政策・メディア研究科 玉木 聡志
Phosphorylation is one of the most important post-translational modification. Phosphorylation is involved in multiple biological process such as DNA damage and repair, transcrip- tion regulation, and metabolism. In human proteome, three types of major residue in the substrate; serine(S), threonine(T), and tyrosine (Y) is phosphorylated by their responsible kinase. Streaming motion of phosphorylation constructs an signal transaction network of the living cell.
Resent achievements in the area of mass spectrometry based proteomics accomplished in determining the phosphorylated residue of the protein in a massive scale. On the other hand, the global picture of signal network driven by phosphorylation still remains unclear, due to the lack of information of kinase-substrate pairs. To work out with this problem, computational approaches has been applied. While various numbers of computational predictors such as Scansite, NetworKIN, PPRED are available, there still remains a interruption in constructing a kinase specific predictor in a global mass scale.
To this end, we have created a kinase specific predictor of 269 human kinase, with high accuracy. By combining the in vitro phosphoproteimics approche with machine learning techniques, we were able to createda phosphoredisue predictor with a resolution of single kinase. High accuracy predictor used in the method is easily applicative in searching the unknown phosphorylation sites of the kinase. In this paper, we will first discuss about creating the non kinase specific classifier and discuss the potential of expanding it to kinase specific classifier.

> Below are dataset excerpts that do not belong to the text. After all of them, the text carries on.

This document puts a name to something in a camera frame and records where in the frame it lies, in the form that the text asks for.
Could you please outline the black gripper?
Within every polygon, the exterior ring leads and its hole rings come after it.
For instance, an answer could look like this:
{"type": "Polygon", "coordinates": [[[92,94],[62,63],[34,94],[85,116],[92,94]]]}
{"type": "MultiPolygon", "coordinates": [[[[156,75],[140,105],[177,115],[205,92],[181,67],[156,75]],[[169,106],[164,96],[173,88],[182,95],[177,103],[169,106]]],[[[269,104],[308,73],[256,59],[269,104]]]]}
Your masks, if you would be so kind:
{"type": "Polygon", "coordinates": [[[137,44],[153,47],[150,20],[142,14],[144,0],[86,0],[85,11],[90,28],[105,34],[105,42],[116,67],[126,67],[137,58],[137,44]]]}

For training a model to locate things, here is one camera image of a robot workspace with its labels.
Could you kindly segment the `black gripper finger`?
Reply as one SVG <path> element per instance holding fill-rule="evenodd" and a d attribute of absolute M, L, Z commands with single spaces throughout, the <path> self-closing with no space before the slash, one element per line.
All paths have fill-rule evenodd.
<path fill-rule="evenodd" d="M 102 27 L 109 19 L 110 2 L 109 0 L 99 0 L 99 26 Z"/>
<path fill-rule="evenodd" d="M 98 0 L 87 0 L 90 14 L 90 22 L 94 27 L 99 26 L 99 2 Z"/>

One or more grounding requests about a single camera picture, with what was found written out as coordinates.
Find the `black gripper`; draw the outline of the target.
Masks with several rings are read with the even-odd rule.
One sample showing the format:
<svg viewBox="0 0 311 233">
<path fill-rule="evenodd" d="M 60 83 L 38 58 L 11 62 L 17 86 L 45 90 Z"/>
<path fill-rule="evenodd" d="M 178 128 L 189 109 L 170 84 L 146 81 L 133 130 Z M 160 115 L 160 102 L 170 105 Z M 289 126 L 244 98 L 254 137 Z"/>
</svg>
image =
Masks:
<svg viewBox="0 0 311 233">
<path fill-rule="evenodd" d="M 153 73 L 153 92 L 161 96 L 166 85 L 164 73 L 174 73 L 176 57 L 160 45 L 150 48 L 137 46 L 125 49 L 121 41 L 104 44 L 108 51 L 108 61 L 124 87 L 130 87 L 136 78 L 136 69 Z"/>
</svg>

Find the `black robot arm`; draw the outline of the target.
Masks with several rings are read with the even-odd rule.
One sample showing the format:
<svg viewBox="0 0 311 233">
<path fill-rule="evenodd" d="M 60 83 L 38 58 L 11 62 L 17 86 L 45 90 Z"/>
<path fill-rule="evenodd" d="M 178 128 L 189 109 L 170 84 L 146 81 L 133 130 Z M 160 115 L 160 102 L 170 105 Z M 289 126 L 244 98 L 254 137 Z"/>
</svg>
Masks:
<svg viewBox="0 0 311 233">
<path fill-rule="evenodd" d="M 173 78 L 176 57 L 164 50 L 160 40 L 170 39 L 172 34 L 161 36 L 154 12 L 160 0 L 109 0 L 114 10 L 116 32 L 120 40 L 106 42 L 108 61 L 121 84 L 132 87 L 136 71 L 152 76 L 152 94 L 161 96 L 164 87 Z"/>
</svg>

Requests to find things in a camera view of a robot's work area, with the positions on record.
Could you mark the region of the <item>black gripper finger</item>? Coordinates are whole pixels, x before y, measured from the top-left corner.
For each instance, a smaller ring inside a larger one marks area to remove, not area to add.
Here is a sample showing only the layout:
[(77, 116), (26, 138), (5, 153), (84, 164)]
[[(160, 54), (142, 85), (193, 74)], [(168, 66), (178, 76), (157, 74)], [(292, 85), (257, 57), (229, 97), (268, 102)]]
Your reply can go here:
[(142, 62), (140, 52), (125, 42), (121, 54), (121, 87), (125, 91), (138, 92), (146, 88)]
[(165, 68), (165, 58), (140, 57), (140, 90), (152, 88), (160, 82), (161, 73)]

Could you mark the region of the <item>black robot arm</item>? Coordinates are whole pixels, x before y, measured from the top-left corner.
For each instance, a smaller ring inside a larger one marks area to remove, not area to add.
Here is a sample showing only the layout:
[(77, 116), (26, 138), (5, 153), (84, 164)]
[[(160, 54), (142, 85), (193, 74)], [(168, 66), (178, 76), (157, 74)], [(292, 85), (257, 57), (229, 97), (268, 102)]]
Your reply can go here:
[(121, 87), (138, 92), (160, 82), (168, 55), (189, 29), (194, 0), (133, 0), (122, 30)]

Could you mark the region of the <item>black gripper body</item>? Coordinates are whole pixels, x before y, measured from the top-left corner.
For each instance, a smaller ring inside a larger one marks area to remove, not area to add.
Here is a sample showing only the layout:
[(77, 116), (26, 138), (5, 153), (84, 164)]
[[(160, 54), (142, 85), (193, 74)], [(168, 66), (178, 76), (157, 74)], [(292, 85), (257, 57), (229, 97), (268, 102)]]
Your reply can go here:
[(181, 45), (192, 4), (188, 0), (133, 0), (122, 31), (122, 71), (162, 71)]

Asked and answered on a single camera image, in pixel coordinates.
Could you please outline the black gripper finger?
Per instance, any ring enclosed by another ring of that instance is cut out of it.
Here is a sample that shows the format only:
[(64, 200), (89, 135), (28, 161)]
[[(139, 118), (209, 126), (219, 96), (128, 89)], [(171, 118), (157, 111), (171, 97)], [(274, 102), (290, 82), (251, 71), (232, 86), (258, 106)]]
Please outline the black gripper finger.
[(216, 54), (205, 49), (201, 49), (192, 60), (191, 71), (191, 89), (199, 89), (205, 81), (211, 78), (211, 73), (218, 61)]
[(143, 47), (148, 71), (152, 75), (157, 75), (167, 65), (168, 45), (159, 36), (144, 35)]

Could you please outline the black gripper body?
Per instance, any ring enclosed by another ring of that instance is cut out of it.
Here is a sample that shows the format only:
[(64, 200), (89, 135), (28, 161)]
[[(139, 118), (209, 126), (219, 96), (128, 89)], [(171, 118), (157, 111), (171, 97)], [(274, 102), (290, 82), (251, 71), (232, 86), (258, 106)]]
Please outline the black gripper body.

In this study, we have created 2types of predictor. SVM based predictor using sequence features around the phosphorylated residue, and deep neural network using 3d atom postions around the phosphorylated residue. In constructing the svm phosphorylation prediction model, we have basically followed the method proposed in the PPRED paper. The overall workflow is shown in Figure1. The optimal C and gamma used for SVM training was additionally performed.
Sugiyama et al, has obtained a large-scale information of human kinase-substrate pairs in a macro scale. By reacting 347 recombinant kinase originated from human in vitro and measuring the phosphorylated residue responsible for that kinase [personal communication, an article under submission]. Using the PSSM created by PSI-BLAST, matrix of 5 residue before and after S/T/Y was extracted, and used for the SVM training. The positive and negative dataset was trained, using libSVM software. For the number of SVM training, the ratio between positive and negative critically affects the prediction accuracy. Since the number of negative dataset is comparatively larger than the positive dataset, we have randomly reduced the data in the negative dataset until the ratio of positive : negative achieved 1:1. In the process in creating the model, grid search was performed by using the grid.py in the LIBSVM Tools to obtain optimum C, and gamma in classification. For each phosphorylated residue, C and gamma was determined.
To assure that the predicted phosphoresidue is not biased on our experimental process, we have obtained the positions of phosphorylated residue database, independent from our experiment . We have used these phosphoresidue locations for validation of the classifier. From UniProt KB, position of the phosphorylated residue was determined by referring the ’Modified residue’ from the Features annotation.
All the human protein data that had Phosphosite plus and PDB was collected. The position of phosphorylated residue was determined using Phosphosite Plus. From the PDB entry, we have counted the composition of residues per 1 angstrom. The count of each residue was used as the feature for deep neural net training. Software caffe was selected for training. GPGPU calculation was done using the amazon ec2 GPU machine.
The ROC curve of the non-kinase specific predictor from the result of three-fold cross validation before and after the grid parameter search is shown. ROC curve in Figure1 is created by following the method shown in the paper of PPRED.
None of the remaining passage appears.